I don't think it should be either. I am talking about the api only: e.g. 
Codec.RangeFormat. I'm not particularly interested in any type of trees or 
anything like that, those are boring, its more about the apis being correct.

Points is for points, the name says it all :) To me its unrelated. So I would 
rather see a separate Range type to take care of intervals in various 
dimensions: date/time ranges, IPv4/IPv6 address subnets, bounding boxes, etc. 


> Add Shape Support to BKD (extend to an R*/X-Tree data structure)
> ----------------------------------------------------------------
>
>                 Key: LUCENE-7110
>                 URL: https://issues.apache.org/jira/browse/LUCENE-7110
>             Project: Lucene - Core
>          Issue Type: New Feature
>            Reporter: Nicholas Knize
>            Priority: Major
>
> I've been tinkering with this off and on for a while and its showing some 
> promise so I'm going to open an issue to (eventually) add this feature to a 
> future release.
> R*/X-Tree is a data structure designed to support Shapes (2D, 3D, nD) where, 
> like the internal node, the key for each leaf node is the Minimum Bounding 
> Range (MBR - sometimes "incorrectly" referred to as Minimum Bounding 
> Rectangle) of the shape. Inserting a shape then boils down to the best way of 
> optimizing the tree structure. This optimization is driven by a set of 
> criteria for choosing the appropriate internal key (e.g., minimizing overlap 
> between siblings, maximizing "squareness", minimizing area, maximizing space 
> usage). Query is then (a bit oversimplified) a two-phase process:
>  * recurse each branch that overlaps with the MBR of the query shape
>  * compute the relation with the leaf node(s) - in higher dimensions (3+) 

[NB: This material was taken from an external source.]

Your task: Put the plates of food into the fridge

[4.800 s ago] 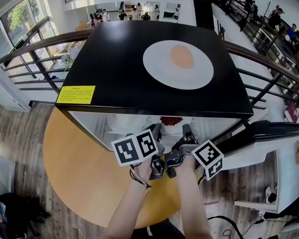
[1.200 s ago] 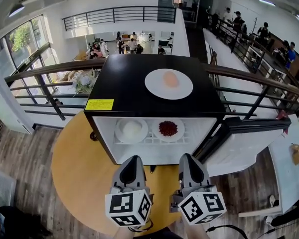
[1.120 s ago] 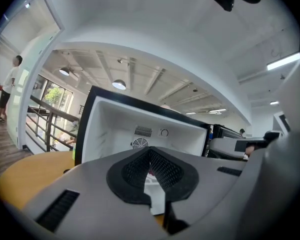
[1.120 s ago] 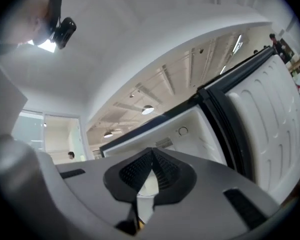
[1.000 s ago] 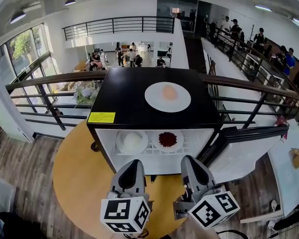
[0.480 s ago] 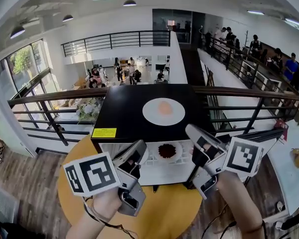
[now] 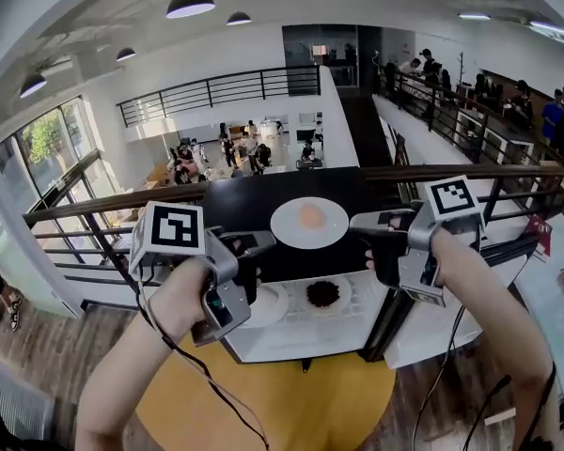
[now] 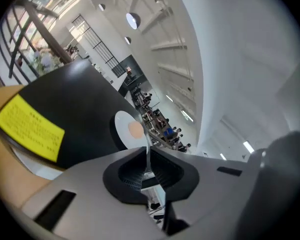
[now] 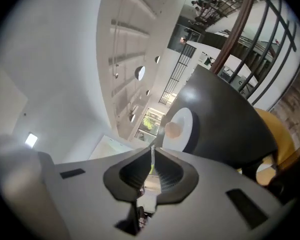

> this becomes an increasingly difficult computational geometry problem
> The current BKD implementation is a special simplified case of an R*/X tree 
> where, for Point data, it is always guaranteed there will never be overlap 
> between sibling nodes (because you're using the point data as the keys). By 
> exploiting this property the tree algorithms (split, merge, etc) are 
> relatively cheap (hence their performance boost over postings based 
> numerics). By modifying the key data, and extending the tree generation 
> algorithms BKD logic can be extended to support Shape data using the MBR as 
> the Key and modifying split and merge based on the criteria needed for 
> optimizing a shape-based data structure.
> The initial implementation (based on limitations of the GeoAPI) will support 
> 2D shapes only. Once the GeoAPI can performantly handle 3D shapes the change 
> is relatively trivial to add the third dimension to the tree generation code.
> Like everything else, this feature will be created in sandbox and, once 
> mature, will graduate (likely to lucene-spatial or lucene-spatial-extras 
> depending on the library needs).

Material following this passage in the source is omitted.